Autrefois aux commandes de Fishmonkeyman, formation oubliée du début des années 90 qui connut un bref et relatif moment de gloire avec le single I Told You Once, Paul Den Heyer avait plus ou moins disparu du circuit de la pop britannique. Ce n’est qu’à partir de 2011 que le nom de cet enfant des sixties, grandi au son des Beatles, de Bowie ou de King Crimson, recommence à circuler dans les milieux autorisés. A cette époque, le musicien de Liverpool est en effet devenu membre de Red-Sided Garter Snakes (projet d’ex-Chameleons, Puressence et Inspiral Carpets), et il a surtout commencé à produire les disques d’un jeune groupe local baptisé Sunstack Jones. Partageant avec ses jeunes concitoyens une obsession pour les arpèges cristallins des Byrds et la langueur du psychédélisme West Coast, Paul Den Heyer fait donc logiquement appel à eux l’été dernier et les invitent à lui servir de backing band lors de l’enregistrement de ce qui sera son premier album solo.

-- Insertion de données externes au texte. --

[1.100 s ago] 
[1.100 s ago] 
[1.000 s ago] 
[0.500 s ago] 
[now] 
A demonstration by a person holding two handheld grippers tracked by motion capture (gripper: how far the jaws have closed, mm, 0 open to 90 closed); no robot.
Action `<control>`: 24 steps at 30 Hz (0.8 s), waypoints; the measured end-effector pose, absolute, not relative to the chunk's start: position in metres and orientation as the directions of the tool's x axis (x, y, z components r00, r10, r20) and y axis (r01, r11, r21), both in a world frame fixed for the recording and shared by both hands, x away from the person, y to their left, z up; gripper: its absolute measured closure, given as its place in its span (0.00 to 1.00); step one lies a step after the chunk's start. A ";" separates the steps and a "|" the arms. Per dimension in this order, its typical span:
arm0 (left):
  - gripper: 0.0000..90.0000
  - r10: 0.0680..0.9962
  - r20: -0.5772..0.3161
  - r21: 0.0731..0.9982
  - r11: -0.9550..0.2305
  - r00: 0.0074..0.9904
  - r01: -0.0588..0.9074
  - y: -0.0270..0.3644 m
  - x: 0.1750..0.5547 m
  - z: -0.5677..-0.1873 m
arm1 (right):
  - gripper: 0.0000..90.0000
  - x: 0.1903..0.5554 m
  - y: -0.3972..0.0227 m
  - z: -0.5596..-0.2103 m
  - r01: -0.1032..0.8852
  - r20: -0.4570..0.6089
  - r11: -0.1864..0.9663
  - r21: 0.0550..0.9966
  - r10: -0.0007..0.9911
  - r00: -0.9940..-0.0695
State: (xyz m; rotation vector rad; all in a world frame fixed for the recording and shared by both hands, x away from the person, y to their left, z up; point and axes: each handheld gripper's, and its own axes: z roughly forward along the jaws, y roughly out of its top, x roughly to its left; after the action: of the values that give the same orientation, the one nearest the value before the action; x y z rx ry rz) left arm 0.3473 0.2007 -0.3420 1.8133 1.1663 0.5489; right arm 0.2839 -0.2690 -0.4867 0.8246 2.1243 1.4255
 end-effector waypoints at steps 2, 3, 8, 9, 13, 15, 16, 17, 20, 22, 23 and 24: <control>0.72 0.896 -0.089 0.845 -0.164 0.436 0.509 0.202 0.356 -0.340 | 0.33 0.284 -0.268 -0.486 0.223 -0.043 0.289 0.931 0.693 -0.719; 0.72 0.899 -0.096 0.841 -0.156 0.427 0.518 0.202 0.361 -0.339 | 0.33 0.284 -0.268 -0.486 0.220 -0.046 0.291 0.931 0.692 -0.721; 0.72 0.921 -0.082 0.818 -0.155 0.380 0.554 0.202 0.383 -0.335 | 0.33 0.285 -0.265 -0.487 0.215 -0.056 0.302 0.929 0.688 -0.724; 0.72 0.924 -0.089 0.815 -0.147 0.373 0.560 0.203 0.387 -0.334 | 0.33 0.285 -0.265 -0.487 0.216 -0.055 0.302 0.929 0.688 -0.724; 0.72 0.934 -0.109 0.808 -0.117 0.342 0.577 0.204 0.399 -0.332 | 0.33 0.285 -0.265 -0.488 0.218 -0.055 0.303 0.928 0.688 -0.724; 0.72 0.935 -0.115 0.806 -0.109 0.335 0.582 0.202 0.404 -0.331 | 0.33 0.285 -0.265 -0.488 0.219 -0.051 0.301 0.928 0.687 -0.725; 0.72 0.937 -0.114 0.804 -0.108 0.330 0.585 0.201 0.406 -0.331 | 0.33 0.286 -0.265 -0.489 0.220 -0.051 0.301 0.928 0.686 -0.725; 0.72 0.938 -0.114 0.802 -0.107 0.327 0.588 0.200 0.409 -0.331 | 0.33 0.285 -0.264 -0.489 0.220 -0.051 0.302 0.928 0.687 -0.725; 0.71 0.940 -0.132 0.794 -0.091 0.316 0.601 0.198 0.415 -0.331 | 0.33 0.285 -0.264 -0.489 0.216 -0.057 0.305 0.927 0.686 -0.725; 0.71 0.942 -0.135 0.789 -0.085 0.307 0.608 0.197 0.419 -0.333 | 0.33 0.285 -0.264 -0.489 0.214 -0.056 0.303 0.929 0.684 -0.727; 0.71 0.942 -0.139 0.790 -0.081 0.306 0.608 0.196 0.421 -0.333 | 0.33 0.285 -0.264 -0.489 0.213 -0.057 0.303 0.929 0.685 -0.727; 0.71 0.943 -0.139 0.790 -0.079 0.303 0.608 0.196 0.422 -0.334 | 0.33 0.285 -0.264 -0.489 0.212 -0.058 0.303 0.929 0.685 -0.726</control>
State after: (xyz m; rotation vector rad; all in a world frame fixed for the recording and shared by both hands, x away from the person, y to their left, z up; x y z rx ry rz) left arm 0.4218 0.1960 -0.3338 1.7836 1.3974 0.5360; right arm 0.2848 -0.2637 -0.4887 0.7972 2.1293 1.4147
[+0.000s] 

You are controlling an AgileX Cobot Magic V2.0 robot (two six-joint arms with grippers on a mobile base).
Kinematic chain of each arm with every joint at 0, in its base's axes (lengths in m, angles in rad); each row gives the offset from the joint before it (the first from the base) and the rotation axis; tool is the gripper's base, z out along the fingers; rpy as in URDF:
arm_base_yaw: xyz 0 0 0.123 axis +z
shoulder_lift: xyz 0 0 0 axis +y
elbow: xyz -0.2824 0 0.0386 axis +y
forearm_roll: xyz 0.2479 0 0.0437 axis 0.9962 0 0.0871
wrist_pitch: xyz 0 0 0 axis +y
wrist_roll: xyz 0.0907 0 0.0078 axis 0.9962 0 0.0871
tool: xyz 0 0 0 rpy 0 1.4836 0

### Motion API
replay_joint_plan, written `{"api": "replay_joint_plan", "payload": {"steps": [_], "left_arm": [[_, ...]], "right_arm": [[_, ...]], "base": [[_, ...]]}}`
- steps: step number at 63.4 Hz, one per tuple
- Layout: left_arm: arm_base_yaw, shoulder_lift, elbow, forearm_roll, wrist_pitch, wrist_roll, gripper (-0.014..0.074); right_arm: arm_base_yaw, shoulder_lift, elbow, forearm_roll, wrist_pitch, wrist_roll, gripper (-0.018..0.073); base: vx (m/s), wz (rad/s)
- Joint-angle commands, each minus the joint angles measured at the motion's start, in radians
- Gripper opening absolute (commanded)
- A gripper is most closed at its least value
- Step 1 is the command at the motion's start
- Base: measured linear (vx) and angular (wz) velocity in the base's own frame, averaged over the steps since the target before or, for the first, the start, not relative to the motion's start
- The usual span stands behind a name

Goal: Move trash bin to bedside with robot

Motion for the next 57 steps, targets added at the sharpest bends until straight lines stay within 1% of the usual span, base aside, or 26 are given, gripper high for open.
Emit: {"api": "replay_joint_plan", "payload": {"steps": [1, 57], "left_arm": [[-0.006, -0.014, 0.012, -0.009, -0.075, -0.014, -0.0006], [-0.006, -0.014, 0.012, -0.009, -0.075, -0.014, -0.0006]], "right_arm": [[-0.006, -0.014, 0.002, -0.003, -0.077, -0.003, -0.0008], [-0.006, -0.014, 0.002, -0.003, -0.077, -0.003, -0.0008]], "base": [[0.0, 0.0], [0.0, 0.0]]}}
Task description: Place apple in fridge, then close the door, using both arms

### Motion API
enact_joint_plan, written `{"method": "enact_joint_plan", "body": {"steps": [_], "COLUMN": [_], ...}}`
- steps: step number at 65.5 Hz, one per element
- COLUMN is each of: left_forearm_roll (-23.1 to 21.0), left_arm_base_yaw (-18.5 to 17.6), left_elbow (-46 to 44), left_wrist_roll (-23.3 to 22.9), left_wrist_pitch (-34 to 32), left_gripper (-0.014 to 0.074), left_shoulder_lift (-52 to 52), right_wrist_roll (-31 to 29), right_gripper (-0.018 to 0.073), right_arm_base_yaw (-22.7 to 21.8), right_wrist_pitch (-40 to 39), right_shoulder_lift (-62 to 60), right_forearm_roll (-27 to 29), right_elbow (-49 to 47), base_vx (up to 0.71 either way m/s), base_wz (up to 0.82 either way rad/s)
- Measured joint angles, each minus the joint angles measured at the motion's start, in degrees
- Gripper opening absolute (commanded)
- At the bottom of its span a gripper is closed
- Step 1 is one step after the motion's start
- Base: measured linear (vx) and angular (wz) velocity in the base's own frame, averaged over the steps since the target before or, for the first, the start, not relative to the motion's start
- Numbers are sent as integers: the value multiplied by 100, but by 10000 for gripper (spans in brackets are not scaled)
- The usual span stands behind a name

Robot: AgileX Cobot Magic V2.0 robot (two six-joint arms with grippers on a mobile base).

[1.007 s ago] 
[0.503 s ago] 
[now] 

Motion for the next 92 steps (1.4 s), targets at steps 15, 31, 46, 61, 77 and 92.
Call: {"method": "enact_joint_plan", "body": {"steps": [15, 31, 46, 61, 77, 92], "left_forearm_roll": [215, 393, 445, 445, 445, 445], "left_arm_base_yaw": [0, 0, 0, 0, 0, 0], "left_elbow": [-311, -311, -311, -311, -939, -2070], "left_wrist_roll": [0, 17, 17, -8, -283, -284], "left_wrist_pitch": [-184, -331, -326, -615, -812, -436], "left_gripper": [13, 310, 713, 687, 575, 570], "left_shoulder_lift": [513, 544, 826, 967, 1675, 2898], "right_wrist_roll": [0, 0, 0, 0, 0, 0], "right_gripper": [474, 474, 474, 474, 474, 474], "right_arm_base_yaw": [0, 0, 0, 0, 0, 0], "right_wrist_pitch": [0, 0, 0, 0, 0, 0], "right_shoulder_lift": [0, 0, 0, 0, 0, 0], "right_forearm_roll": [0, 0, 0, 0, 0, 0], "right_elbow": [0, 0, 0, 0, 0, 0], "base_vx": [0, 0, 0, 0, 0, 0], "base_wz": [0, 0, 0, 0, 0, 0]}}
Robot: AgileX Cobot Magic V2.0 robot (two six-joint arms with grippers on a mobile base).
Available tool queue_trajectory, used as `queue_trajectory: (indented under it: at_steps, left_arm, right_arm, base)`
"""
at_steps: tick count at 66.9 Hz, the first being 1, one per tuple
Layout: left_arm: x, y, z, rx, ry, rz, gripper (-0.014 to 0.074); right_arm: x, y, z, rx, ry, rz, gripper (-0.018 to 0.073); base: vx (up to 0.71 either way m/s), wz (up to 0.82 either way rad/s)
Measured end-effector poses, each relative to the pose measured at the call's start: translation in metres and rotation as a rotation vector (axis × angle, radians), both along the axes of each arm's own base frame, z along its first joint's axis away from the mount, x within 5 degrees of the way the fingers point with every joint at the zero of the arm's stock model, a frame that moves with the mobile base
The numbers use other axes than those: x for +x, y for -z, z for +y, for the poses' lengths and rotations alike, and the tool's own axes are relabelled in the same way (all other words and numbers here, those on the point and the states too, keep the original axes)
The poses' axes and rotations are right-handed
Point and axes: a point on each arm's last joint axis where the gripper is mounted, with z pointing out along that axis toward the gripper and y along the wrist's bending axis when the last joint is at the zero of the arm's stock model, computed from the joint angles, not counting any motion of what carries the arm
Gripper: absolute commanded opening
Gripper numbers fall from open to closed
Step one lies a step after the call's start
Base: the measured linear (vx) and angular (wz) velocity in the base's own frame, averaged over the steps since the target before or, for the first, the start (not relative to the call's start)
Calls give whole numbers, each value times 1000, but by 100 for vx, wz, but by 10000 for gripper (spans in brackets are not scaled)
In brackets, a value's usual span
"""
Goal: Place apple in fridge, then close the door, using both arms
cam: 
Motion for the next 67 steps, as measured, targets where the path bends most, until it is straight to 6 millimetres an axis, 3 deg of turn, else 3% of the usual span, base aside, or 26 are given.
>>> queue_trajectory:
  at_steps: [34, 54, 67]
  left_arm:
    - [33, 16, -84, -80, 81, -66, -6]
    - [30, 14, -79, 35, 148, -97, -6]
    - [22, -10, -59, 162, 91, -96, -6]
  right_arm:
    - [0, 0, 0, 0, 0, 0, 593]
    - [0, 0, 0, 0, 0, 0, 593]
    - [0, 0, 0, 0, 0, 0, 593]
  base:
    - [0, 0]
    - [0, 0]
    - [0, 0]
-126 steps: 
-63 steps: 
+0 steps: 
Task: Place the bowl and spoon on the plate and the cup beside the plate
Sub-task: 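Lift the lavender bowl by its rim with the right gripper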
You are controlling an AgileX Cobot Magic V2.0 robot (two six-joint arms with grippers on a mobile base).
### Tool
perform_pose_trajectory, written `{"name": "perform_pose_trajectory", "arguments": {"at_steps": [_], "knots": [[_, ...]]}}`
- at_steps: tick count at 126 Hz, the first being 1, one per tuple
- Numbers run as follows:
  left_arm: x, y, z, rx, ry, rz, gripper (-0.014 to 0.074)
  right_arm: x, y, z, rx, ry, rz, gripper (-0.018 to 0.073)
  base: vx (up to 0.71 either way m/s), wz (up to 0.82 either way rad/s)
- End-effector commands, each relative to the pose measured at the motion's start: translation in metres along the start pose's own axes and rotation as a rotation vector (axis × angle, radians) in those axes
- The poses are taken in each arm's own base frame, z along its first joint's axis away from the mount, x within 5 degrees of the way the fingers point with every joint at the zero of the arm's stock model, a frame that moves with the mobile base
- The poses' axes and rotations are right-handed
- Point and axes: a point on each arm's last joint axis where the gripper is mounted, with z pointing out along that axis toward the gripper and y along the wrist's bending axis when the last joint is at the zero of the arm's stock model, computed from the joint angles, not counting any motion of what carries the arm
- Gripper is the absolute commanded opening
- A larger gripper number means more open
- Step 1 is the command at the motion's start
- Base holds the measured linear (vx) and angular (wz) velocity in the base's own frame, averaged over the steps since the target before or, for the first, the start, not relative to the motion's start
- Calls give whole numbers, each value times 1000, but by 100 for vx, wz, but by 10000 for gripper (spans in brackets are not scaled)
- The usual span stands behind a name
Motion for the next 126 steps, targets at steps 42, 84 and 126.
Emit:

Paul Den Heyer qualifie sa musique de ″Britanicana″. Les neuf titres de Everything So Far lui donnent raison, en se situant précisément à la jonction du folk britannique et de la pop US hallucinogène des années 60 et 70. Logiquement, on se remémore ici les merveilleux londoniens américanophiles de Mojave 3, pour cette capacité à donner corps à la rencontre fantasmatique de Nick Drake et des Flying Burrito Brothers. C’est particulièrement vrai pour une première partie d’album à l’atmosphère cotonneuse, qui pourrait être l’oeuvre de shoegazers déguisés en cowboys, contemplant leurs  boots poussiéreuses en s’attaquant au répertoire de Neil Young (Technicolor Summer Sunshine). Ce n’est qu’à partir de Money Cloud que le naturel pop de Paul Den Heyer commence à refaire surface, trahissant les origines géographiques de ce beau disque de saison. Il va même jusqu’à titiller le grand Michael Head (The Pale Fountains, Shack), champion toute catégorie du songwriting de Liverpool, sur l’accueillant Home Song. Captivant et paisible comme une aube estivale, Everything So Far s’ajoute alors à la très longue liste des pépites discographiques charriées par les eaux troubles de la Mersey.